Cuomo has hinted that he will propose property-tax relief for homeowners next year, perhaps through tying taxes to household income. The so-called circuit breaker program has come with a price tag of $1 billion to $2 billion a year.

Unions and liberal groups support the measure.

“New York state needs a middle class circuit breaker,” New Yorkers for Fiscal Fairness, a union-backed group, said in a statement Wednesday. “In 2011, an estimated one-third of all households in New York with incomes of $100,000 or less paid 10 percent or more of their income in property taxes.”

Earlier this year, Cuomo and lawmakers agreed to give middle-class homeowners a $350 rebate check next October.

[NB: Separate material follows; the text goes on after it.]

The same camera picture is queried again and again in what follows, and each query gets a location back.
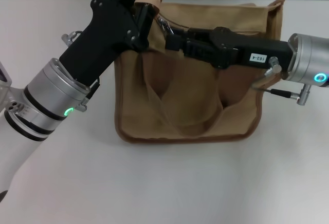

And New York already has a $3.5 billion a year STAR program, which provides on average an annual $700 credit on a homeowner’s school-tax bill.

Cuomo and legislators are up for election next November.

Fiscal conservatives on Wednesday urged Cuomo to pursue cuts to the state’s income-tax rates for high earners and make permanent income-tax cuts for the middle class.

Cuomo and lawmakers agreed in 2011 to lower income-tax rates on the middle class, but to keep higher rates on the wealthy. This year, the rates were extended through 2017.

Lowering the rates on the wealthy would help small-business owners who are often hit by high income taxes through their companies, according to a joint statement from the Tax Foundation in Washington, D.C., and the Empire Center for Public Policy in Albany.

In October, the Tax Foundation ranked New York as the worst business climate in the nation.

“Any new form of state-subsidized ‘property-tax relief’ would not constitute a net tax reduction, but would merely shift a portion of the burden from local property owners to state taxpayers,” the groups said.

Unions have also derided the tax breaks given to businesses, saying the money should go to help the working poor and fund local services.

State and local governments provide about $7 billion a year in tax breaks to businesses in New York, reports have found.

“Tax breaks alone are not an economic-development policy,” Mario Cilento, president of the state AFL-CIO said in a statement. “We need to invest in New Yorkers and the services they rely on and create new ladders to the middle class.”

Cuomo has sought to limit taxes by instituting a property-tax cap in 2011 and this year implementing tax-free zones for businesses that locate near college campuses, mainly upstate.